Solved – Combining two distributed regression models

multiple regressionregression

I am facing a problem which I'm not sure has a specific answer – theproblem of distributed regression model building: I've got some k stations, each having the same data structure (that is, all of them have the same columns but of course different data) and each able to compute it's own regression model. What I'm looking to do is building a unified regression model, which will have the same $\beta$ as if I would have had combined all the data together and then calculated the regression coefficients.

To simplify, let's say I want to build a regression model of variable $y$ vs. predictors matrix $X=(x_{sex}, x_{age})$. problem is, my data is split to two chunks: $y_1$ vs. $X_1$ and $y_2$ vs. $X_2$.

What I can do:

  • compute the linear regression of $y_i$ vs. $X_i$

  • use the results of each regression (i.e play with $\hat{\beta}^{(i)}$, residuals and so on)

What I cannot do:

  • combine the datasets

  • see the contents of the $X_i$ matrices or the $y_i$ vectors.

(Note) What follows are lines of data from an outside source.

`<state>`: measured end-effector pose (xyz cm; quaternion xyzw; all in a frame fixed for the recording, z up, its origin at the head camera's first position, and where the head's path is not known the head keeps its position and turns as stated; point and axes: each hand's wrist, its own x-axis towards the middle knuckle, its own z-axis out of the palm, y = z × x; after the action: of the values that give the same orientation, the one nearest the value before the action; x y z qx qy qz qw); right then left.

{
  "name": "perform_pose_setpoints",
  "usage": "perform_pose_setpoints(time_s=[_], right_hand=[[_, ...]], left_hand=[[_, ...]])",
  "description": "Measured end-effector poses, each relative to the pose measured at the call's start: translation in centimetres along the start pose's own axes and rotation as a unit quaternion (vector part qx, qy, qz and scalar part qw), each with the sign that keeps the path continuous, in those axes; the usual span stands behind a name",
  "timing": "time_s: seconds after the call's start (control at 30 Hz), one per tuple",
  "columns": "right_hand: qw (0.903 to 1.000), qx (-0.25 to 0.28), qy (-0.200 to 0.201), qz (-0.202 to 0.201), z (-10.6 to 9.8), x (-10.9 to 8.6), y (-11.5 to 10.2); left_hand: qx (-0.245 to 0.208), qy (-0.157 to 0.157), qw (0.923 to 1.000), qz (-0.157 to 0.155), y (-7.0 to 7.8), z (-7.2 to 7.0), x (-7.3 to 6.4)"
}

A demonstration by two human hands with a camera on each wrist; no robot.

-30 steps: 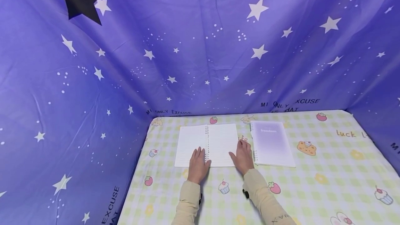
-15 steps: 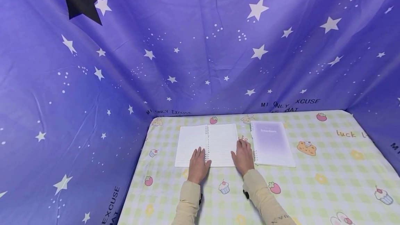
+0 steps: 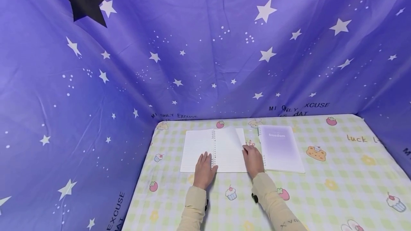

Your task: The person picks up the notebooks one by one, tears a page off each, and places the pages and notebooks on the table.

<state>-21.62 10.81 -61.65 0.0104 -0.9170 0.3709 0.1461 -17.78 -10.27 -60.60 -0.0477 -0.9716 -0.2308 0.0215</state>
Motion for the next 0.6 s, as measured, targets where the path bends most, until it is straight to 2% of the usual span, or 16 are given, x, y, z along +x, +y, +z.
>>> perform_pose_setpoints(time_s=[0.23,0.43,0.6], right_hand=[[0.9997,0.023,0.009,-0.007,-0.2,-0.4,0.1],[0.9996,0.019,0.017,-0.008,-0.2,-0.6,-0.1],[0.9999,0.004,0.013,-0.004,-0.2,-0.7,-0.3]], left_hand=[[0.018,-0.016,0.9996,0.013,0.1,-0.7,0.3],[0.023,-0.05,0.9984,0.016,-0.3,-1.0,0.8],[0.019,-0.076,0.9962,0.036,-1.1,-1.2,1.2]])
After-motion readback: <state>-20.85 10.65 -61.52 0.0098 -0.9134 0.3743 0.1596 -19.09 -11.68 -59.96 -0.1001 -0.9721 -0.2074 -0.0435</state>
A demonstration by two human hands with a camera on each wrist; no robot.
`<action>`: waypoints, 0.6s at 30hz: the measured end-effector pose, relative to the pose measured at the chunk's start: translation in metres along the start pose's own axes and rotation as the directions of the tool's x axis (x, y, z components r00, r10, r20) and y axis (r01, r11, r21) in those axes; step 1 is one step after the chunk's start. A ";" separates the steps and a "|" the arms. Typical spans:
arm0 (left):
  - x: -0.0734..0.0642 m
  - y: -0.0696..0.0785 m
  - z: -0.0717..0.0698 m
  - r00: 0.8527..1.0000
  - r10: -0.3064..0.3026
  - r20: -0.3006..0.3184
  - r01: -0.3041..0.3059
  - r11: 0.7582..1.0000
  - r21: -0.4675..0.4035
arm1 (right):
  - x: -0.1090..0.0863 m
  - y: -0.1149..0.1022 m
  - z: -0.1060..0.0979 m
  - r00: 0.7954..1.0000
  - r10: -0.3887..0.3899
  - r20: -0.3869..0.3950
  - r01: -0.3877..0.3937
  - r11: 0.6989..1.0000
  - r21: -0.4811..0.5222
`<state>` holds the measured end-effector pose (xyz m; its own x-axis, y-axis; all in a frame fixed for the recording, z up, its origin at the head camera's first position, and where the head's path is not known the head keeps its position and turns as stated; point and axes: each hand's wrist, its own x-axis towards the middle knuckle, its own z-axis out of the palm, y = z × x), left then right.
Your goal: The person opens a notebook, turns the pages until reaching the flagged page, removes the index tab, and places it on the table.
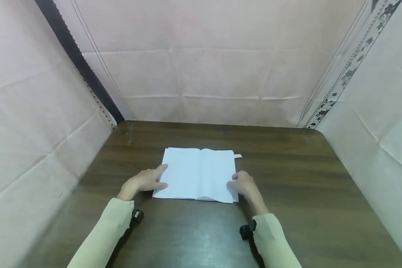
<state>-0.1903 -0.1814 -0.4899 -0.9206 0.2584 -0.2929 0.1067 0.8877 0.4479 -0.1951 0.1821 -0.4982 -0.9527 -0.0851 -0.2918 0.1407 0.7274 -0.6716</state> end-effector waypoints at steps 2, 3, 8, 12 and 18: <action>-0.001 -0.001 0.000 1.000 -0.002 -0.003 0.002 1.000 0.002 | 0.000 -0.002 0.001 1.000 0.005 0.003 -0.006 0.999 0.033; -0.001 -0.001 0.000 1.000 -0.002 -0.003 0.002 1.000 0.002 | 0.000 -0.003 0.002 1.000 0.008 0.000 -0.007 0.999 0.048; 0.000 -0.001 0.000 1.000 0.002 0.002 -0.002 1.000 0.009 | 0.003 -0.011 0.001 1.000 -0.001 -0.006 0.002 0.992 0.129; 0.001 -0.003 0.002 1.000 0.005 0.001 -0.005 1.000 0.016 | 0.002 -0.020 -0.003 1.000 -0.026 0.004 0.025 0.983 0.179; 0.001 -0.003 0.003 1.000 0.007 -0.005 -0.007 1.000 0.021 | 0.001 -0.040 -0.011 0.998 -0.063 0.026 0.055 0.969 0.241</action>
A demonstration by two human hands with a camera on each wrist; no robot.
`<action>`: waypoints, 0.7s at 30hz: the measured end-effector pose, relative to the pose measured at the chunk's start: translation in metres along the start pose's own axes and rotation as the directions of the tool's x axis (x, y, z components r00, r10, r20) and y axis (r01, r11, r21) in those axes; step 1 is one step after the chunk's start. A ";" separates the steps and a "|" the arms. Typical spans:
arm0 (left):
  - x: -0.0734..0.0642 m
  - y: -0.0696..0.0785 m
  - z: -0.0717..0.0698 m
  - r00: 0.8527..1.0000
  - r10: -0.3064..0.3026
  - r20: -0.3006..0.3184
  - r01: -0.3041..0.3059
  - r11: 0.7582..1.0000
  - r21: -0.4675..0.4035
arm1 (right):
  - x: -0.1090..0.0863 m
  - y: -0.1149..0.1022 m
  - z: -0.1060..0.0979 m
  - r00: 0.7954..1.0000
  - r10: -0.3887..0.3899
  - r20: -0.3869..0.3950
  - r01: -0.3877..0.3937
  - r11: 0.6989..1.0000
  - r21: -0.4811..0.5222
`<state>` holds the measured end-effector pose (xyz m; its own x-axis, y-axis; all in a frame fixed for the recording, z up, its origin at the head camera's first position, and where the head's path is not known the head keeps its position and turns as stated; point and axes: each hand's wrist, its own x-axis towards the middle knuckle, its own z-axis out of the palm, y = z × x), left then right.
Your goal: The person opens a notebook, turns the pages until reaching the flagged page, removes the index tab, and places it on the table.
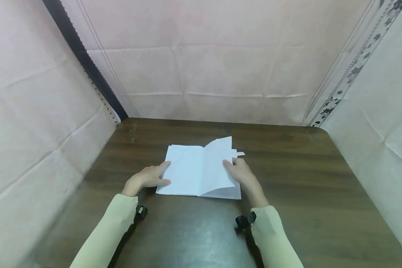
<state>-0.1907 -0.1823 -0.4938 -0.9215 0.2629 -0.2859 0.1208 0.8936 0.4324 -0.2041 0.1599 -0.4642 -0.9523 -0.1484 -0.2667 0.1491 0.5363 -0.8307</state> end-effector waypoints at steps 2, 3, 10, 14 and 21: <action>0.000 0.001 -0.001 1.000 -0.003 0.000 0.003 1.000 -0.005 | 0.001 -0.006 0.001 1.000 -0.002 0.021 0.001 1.000 0.017; 0.000 0.001 -0.002 1.000 -0.006 0.002 0.006 1.000 -0.010 | 0.002 -0.009 0.002 0.999 0.001 0.034 -0.002 1.000 0.028; -0.001 0.000 -0.001 1.000 -0.008 -0.002 0.008 1.000 -0.021 | 0.002 -0.023 0.015 0.996 0.012 0.087 -0.021 0.995 0.101; 0.000 0.000 -0.001 1.000 -0.006 -0.009 0.006 1.000 -0.014 | 0.006 -0.031 0.025 0.997 -0.011 0.082 -0.001 0.988 0.154; -0.003 0.003 -0.002 1.000 -0.011 -0.003 0.011 1.000 -0.003 | 0.015 -0.044 0.049 0.995 -0.044 0.088 0.029 0.986 0.165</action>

Any ideas? I'll greatly appreciate references to papers.

Best Answer

I think the question is whether you want to globally solve the least-squares problem using your distributed $k$ nodes, or rather impose a constraint that first each node solve for itself, then combine all solutions into a single one.

If the situation is the former (i.e., you want a distributed algorithm for globally solving least squares), then you can find a survey in Distributed Least-Squares Iterative Methods in Networks: A Surve. Some of the methods are intuitively very clear. For example, if you look at all the iterative least square algorithms (e.g., those base on conjugate gradient methods). When translated into actual math, they perform vector-vector and vector-matrix products. These operations are known to have efficient distributed implementations, and so it is logical that distributed least-square algorithms using this exist.

If the situation is the latter (i.e., you want a system where each node solves a model locally, then they are combined), then again there are two cases, in neither of which can I think of a solution that would result in exactly the same solution that would be obtained globally:

  • If you would like to use linear estimators, then hierarchical linear modeling seems a reasonable approach.

  • You might find that using random forests yields good results. Random forests work by averaging multiple trees seeing "different versions" of the data. Your local nodes already do that.

In any case, I don't think that there is a simple formula that will solve your problem. If you actually need this, you might consider using a framework that already does distributed machine learning, e.g., Spark MLib.